Top of Data excerpts
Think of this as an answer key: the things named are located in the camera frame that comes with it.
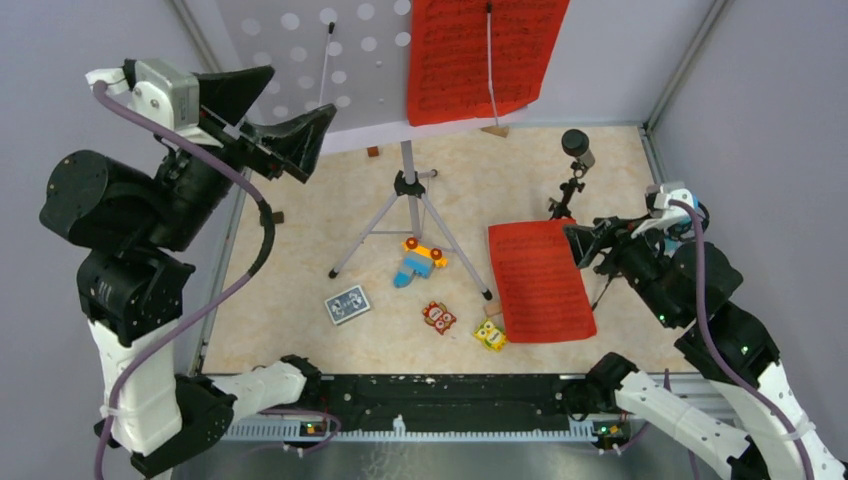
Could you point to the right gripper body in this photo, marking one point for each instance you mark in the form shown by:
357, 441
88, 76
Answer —
634, 256

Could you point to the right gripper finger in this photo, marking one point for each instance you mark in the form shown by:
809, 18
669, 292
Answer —
586, 242
611, 223

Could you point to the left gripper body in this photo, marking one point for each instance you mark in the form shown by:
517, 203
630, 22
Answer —
201, 184

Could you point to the blue microphone with tripod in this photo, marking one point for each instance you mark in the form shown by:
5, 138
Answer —
675, 236

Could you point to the red sheet music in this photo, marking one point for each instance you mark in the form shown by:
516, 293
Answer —
541, 290
478, 59

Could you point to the red owl toy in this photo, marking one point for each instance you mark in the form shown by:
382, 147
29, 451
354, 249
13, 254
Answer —
438, 317

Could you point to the blue playing card deck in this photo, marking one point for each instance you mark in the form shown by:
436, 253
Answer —
347, 305

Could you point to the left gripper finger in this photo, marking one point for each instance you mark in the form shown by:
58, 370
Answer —
229, 95
292, 147

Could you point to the wooden wedge block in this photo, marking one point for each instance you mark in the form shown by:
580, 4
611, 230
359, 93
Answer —
499, 131

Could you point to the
Bottom of Data excerpts
# [Try it]
Search the listing above for the word "blue", and copy every line that has it.

# [Task solution]
Could you point to the blue microphone with tripod in this photo, marking one point for each instance you mark in the form shown by:
Could you point to the blue playing card deck in this photo, marking one point for each instance you mark in the form shown by:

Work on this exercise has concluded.